Perhaps more aggravating, given
Anderson’s focus on snaps, pins, fasteners and bolts of luxuriously expensive
material, we get no sense of Reynolds’ creative process: the point at which
scribbles on a page are transformed into an actual gown. The alluring results
simply appear in a given scene, courtesy
of costume designer Mark Bridges, as they’re carefully draped on an
appreciative princess (Lujza Richter), countess (Gina McKee) or society lady
(Julia Davis).
Their delight and gratitude slide
off Reynolds like water off a duck’s back; he responds with little more than a
stiff smile and slight nod.
The anticipated arrival of one
client prompts visible hostility: the quite wealthy but alcoholic and boorishly
vulgar Barbara Rose (Harriet Sansom Harris, touchingly socially inept).
Reynolds peevishly confesses to his sister that he’d rather not design a dress
for Barbara’s upcoming marriage to a high-society rake; Cyril archly reminds
him that this woman’s money helps maintain the house in which he lives and
works.
Alma’s eventual treatment of
Barbara, as a guest at the aforementioned wedding, is our first indication that
the House of Woodcock may have gained a third coldly calculating Borgia.
Day-Lewis’ performance certainly
cannot be faulted; he inhabits Reynolds with a meticulous totality that’s both
stunning and unsettling. Day-Lewis oozes silent contempt and stuffy arrogance,
his every movement laced with aristocratic disdain. Reynolds doesn’t talk much,
and Day-Lewis puts smarmy derision into every syllable of his brief sentences.
He always sounds like a puffed-up parent correcting a misbehaving child.
Manville’s Cyril is appropriately
sinister, her similarly arch comments laced with an undertone of ferocity;
there’s no doubt, push come to shove, who actually rules the House of Woodcock.

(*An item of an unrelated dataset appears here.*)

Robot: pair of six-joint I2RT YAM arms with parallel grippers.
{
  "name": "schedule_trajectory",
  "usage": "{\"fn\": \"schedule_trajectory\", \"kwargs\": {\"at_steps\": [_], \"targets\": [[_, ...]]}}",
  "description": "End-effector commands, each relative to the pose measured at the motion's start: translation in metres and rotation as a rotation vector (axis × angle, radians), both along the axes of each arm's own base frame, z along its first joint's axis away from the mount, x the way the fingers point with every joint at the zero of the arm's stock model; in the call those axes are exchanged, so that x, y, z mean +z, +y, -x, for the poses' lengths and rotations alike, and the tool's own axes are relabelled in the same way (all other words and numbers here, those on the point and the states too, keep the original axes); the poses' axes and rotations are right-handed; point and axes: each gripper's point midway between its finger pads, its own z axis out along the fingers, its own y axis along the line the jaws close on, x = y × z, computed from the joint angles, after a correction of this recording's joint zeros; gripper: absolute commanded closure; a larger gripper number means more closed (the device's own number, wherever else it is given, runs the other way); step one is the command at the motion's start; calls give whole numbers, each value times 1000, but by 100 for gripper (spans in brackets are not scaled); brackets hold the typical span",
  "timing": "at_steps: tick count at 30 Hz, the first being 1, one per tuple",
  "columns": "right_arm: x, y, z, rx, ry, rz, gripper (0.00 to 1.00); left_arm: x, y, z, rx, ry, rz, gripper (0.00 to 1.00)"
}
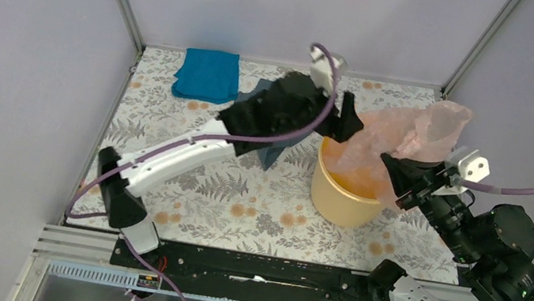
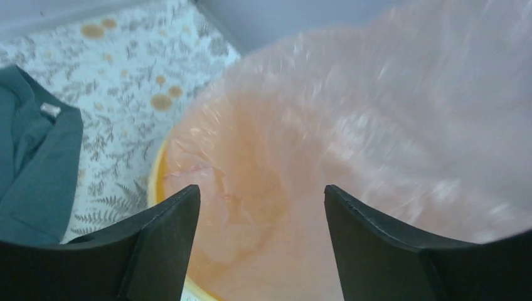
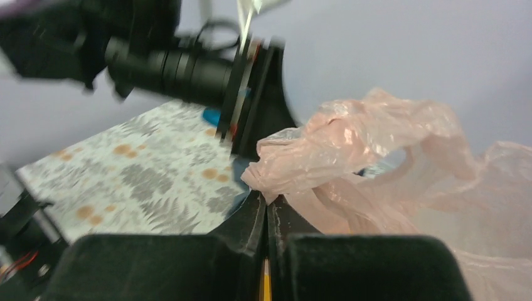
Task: Put the trash bags into the trash bin
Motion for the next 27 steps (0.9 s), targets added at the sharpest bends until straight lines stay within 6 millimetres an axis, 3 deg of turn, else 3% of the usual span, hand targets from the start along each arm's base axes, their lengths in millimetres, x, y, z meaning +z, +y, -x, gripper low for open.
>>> {"fn": "schedule_trajectory", "kwargs": {"at_steps": [1,4,7,12,15,18,19,23,25,27], "targets": [[-11,39,27,263,24,75,100,39,36,-23,-30,13,181,20],[-16,45,30,301,39,82,100,51,54,-40,-65,45,297,11],[-17,47,33,319,37,84,100,67,48,-52,-116,42,370,4],[-21,50,35,338,49,84,100,84,-4,-62,-290,93,482,1],[-20,49,34,331,54,78,100,76,-41,-51,-428,118,495,1],[-17,46,34,320,47,69,100,64,-65,-32,-477,84,458,2],[-17,45,35,318,46,68,100,59,-69,-28,-483,76,438,8],[-18,42,31,288,48,56,100,32,-71,-15,-420,17,320,48],[-20,39,26,254,56,41,100,15,-64,-11,-364,-14,258,58],[-20,33,17,191,67,14,100,-7,-57,-11,-306,-8,198,61]]}}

Cyril is not to be messed with.
Anderson gets just the right tone
from Krieps, a Luxembourg actress not known on these shores. At first blush,
there’s a sense that Alma isn’t yet finished, despite being an adult. Her
initially willingness to submit to Reynolds’ impulses feels unwholesome, as if
she’s surrendering too much, too quickly. Watching Krieps transform into —
well, something else — is far more
intriguing than the storyline in which she finds herself.
And that’s the major problem with
Phantom Thread. Despite Anderson’s
obvious effort to mimic the bodice-ripping, gothic anxiety favored by (for
example) the Bronte sisters, he doesn’t get anywhere near that level of
intensity. This overcooked and quite tedious nonsense is akin to late summer’s Mother!: not that tasteless, to be sure,
but just as self-indulgently dull.
So disappointing. I was looking forward to this movie; not now
ReplyDeleteI think it's worth seeing for DDL's performance. (Hard to imagine him winning an Oscar with Gary Oldman in the race, though.) I thought it was surprisingly long and drawn out... but liked a lot of it. Parts were just gorgeous. I had nervous anxiety through most of it.
ReplyDeleteWish I would have read this review before I wasted nearly two hours watching this snoozefest waiting in vain for something to happen. Nice music and visuals but the analogy to watching paint dry is accurate.